Hence having a cup of green tea is a good way to lose weight.
14. Avoid the Sweet Poison-
Sugar is empty calories and according to American Heart Association men should consume no more than 9 teaspoons i.e around 36 grams of sugar in a day and for women,
Which concludes to 6 teaspoons i.e around 25 grams of sugar in a day.
So restrict your sugar intake and avoid packed and processed foods
15. Restrict Tea or Coffee-
Restrict the intake of your tea or coffee to 2-3 cups a day.

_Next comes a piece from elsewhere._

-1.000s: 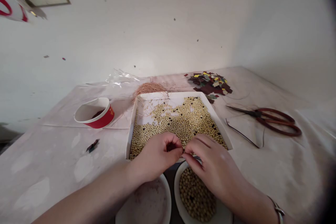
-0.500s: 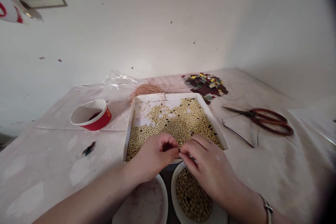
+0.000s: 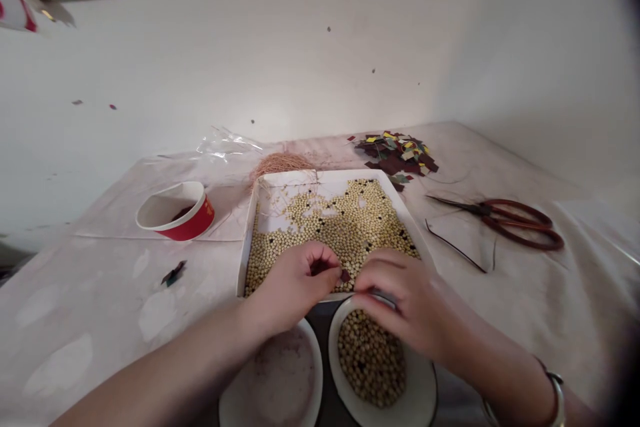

Besides, you should not have tea or coffee first thing in the morning and do not drink tea or coffee after 7 pm.
This was all about the calorie intake now let’s understand the calorie expenditure to lose weight.
Importance of Calorie Expenditure for uses of Calories Count for Weight Loss:
1. Calories burned from essential activities for uses of Calories Count for Weight Loss:
Your body burns calories from performing its routine function such as breathing, blood circulation, and cell functions.
So when you are sitting doing nothing even then you are burning calories.
This is measured by Basal Metabolic Rate or BMR which is used to calculate the calories burned when your body is at rest.
The more the Basal Metabolic Rate (BMR) the more calories are burnt.
But BMR is different for different individuals.
The BMR reduces with age, besides people suffering from hormonal issues such as Polycystic Ovarian Syndrome (PCOS),
Thyroid, Diabetes, etc have a lower BMR.
2. Calories burned from performing various day to day activities for uses of Calories Count for Weight Loss:
A person burns calories from activities as simple as walking or cooking or cleaning etc.
The following illustration can help you to understand the calories burnt from various activities performed.
For an average person weighing 70 kilograms following is the calorie burn from the various routine activities performed by him-
Home activities for uses of Calories Count for Weight Loss:
- Sleeping- 23 calories
- Sitting- 42 calories
- Standing – 47 calories
- Cooking- 93 calories
- Playing moderate- 149 calories
- Shopping- 130 calories
- Cleaning the house- 167 calories
- Gardening- 167 calories
- Planting trees- 167 calories
- Walking the dog- 211 calories
- Loading and unloading car- 211 calories
Sports Activities for uses of Calories Count for Weight Loss
- Bowling- 112 calories
- Badminton- 167 calories
- Kayaking- 186 calories
- Walking at a speed of 3.5 mph- 149 calories
- Dancing- 205 calories
- Swimming- 223 calories
- Soccer- 260 calories
- Tennis- 260 calories
- Bicycling- 12- 14 mph- 298 calories
- Running 6 mph- 372 calories
- Golf- 317 calories
- Handball- 844 calories
Office and Occupational Activities for uses of Calories Count for Weight Loss:
- Computer – 51 calories
- Deskwork- 65 calories
- Light office work- 56 calories
- Attending meetings (sitting)- 60 calories
- Driving- 74 calories
Above is the illustration of calories burned from various activities by an average person who weighs 70 kg.
Depending on your weight the calories burned to differ.
For a person having higher weight, the calorie burn is higher from the activities performed in day to day life,
And for a person with a lower weight, it is a bit on the lower side.
Hence it is advisable to remain active and increase physical routine activities.